I have been reviewing climbing and adventure books and even articles since 2010. I served as a pre-reader for the Banff Mountain Literature Competition for many years. But after some evaluation, I think my reviews need some improvements for you, the readers that want to read these books but don’t write reviews. Let me explain…
I believe that every book should do something new. A new topic is valuable. Two writers can write about the same event so long as the perspectives are unique; there is nothing worse than redundancy about reporting and retelling. The exception here are updates and revisions on books. For instance, there are a lot of books on the disappearance of Mallory and Irvine. The coffeetable book rich in photographs and pictures of artifacts added something. A freshly written history for a new, younger audience might add something for that generation, but I doubt that I would think the book is significant or unique. This is what I have always been looking for as a starting point for my quest.
You may not know this: I am on a long-term reading adventure to identify the climbing classics. (Well, the English language ones anyway.) It means I will continue to read a lot of climbing and mountaineering books for many years to come. The genre is bigger and deeper than most non-climbers, and climbers for that matter, might imagine, despite being rather niche. I keep a list of books to read (and acquire) that I call my Short Long List and it has been modified and updated only a little in the last couple of years.

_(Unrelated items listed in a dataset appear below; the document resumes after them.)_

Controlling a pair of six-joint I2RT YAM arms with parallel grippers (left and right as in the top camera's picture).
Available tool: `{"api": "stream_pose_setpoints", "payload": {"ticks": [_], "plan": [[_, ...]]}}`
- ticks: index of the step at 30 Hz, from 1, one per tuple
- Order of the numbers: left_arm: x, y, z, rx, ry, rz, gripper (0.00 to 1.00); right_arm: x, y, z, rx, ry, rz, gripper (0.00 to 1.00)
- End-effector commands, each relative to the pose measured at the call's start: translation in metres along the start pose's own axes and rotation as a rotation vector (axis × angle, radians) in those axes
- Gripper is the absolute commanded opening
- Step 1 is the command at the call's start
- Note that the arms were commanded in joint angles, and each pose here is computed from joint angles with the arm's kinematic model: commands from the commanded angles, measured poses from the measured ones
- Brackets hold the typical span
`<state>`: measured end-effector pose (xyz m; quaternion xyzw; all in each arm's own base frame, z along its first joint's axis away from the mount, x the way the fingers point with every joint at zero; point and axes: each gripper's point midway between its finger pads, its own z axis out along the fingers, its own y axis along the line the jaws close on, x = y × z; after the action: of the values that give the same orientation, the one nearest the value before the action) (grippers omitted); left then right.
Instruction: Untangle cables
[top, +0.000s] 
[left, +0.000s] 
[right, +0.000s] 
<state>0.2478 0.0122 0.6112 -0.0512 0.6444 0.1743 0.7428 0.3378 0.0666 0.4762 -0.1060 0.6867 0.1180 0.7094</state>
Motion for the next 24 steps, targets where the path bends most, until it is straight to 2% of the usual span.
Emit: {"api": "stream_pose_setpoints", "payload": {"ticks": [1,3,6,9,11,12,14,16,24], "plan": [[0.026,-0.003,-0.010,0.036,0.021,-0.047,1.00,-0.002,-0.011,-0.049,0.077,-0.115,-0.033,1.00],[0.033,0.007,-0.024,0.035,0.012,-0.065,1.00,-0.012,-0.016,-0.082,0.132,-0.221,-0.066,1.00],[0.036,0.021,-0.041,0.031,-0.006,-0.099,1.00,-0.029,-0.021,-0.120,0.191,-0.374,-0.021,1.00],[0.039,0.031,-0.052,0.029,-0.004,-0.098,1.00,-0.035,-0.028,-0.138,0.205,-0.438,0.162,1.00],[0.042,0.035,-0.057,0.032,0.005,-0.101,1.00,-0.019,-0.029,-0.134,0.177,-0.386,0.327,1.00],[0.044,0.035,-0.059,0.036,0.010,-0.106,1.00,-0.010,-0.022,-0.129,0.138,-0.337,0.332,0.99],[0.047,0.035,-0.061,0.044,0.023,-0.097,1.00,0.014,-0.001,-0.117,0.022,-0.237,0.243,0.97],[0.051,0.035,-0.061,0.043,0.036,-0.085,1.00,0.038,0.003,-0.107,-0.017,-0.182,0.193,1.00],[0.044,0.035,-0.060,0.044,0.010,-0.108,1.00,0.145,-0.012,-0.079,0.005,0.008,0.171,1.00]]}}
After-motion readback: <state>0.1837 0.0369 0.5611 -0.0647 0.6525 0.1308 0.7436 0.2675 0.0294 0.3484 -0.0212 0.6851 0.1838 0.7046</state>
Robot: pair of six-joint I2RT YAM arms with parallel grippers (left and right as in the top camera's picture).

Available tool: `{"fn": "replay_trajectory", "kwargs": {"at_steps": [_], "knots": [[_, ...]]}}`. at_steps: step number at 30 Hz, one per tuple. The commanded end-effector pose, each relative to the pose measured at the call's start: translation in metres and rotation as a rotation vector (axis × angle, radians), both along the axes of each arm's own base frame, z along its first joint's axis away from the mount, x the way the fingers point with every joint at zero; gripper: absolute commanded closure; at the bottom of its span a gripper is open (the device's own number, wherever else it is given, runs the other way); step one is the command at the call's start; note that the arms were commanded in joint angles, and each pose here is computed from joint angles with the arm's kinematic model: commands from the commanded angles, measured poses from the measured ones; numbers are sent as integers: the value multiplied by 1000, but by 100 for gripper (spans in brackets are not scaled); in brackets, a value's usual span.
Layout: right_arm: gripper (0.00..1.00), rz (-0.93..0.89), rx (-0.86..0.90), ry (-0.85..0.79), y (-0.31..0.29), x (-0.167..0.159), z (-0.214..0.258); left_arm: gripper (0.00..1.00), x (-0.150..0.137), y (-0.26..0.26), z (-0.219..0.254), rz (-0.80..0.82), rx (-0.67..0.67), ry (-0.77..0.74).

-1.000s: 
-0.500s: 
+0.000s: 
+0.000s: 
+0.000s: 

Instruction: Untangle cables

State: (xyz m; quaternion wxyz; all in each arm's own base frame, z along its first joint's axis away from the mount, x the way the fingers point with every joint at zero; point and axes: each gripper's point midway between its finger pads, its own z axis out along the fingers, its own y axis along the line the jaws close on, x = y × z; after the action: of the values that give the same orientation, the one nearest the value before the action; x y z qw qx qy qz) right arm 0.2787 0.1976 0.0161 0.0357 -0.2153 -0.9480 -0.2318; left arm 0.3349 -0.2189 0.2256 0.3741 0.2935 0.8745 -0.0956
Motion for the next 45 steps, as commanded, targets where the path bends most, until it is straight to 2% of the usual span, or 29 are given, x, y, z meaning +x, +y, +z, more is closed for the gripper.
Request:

But there is a problem. The Short Long List has books mostly ten years old and older. The short lists of the English language mountain literature competitions, Boardman Tasker, Kendall Mountain Festival, and the Banff Mountain Literature Competition, include about a dozen books annually. I like to read a few of them too, in addition to my search for the classics. This makes my progress slower than it already was.
For example, I am currently reading a new book, Native Air, a novel by Jonathan Howland (2022). After that, I am reading Meghan Ward’s Lights to Guide Me Home (2022). Then I am returning to my Short Long List and finishing Paul Pritchard’s Deep Play (1997). After that, I am picking up Bernadette McDonald’s biography of Elizabeth Hawley, by the original title, Call Me in Kathmandu (2005). I also mix in reading for work and my other hobbies, like baseball, golf, and history, so things naturally move slowly.
To give you my take on why the book is significant, especially these newly published books, doesn’t seem entirely as relevant. I think you should know if it is significant but you probably also want to know if it’s worth buying and reading. So I am starting to change the way I do my book reviews.
As a principle, readers of reviews need to trust the reviewer. This means I must be honest, and that I shouldn’t sidestep criticism or things that I didn’t like (I haven’t meant to, but in the past I usually did.) I would acknowledge those things, but I would usually only focus on the significance of the story or the record of the event. I will still pay attention to the significance but there is more that you need to have disclosed and I will work harder to do that. (In fact, I once lost an opportunity to have one of my book reviews in Alpinist Magazine because of that old approach.)
So that brings me to clear and transparent ratings. While I might recommend that you read the book, where does it stand in terms of rating or score? In the past I only posted a score-out-of-five rating on book seller websites or on Goodreads.com (or just Goodreads.) But I’ve learned that readers find it helpful about what to expect. Theoretically, I could praise and recommend two books but give one a four and one a five.
I am still in the process of determining my rating system. Stars are popular but not relevant on TSM. I use the tag line: Life undimmed through mountains and books. Arising out of the mundane things of work-commute-repeat is the ultimate goal here. Would matches or match lights or flames make sense?
I will also start posting my reviews on Goodreads as well, going forward. Although you found TSM many others haven’t and some of the reviews on the books I have read don’t comment on the matters I think are important. So it’s time to share in that market.
In my reviews, there is only one I am sad about and think that a rating could have helped. I liked the book and reference it relatively frequently since it covers the main story of one of favorite climbers. I criticized it for being written for too general of an audience and I recommended alternatives. It was fair. But later, that author offered to send me her latest book but I never received it. Did she read the review after offering me a copy? Did I burn that bridge inadvertently? Well, that’s the game. I just went ahead and bought the book.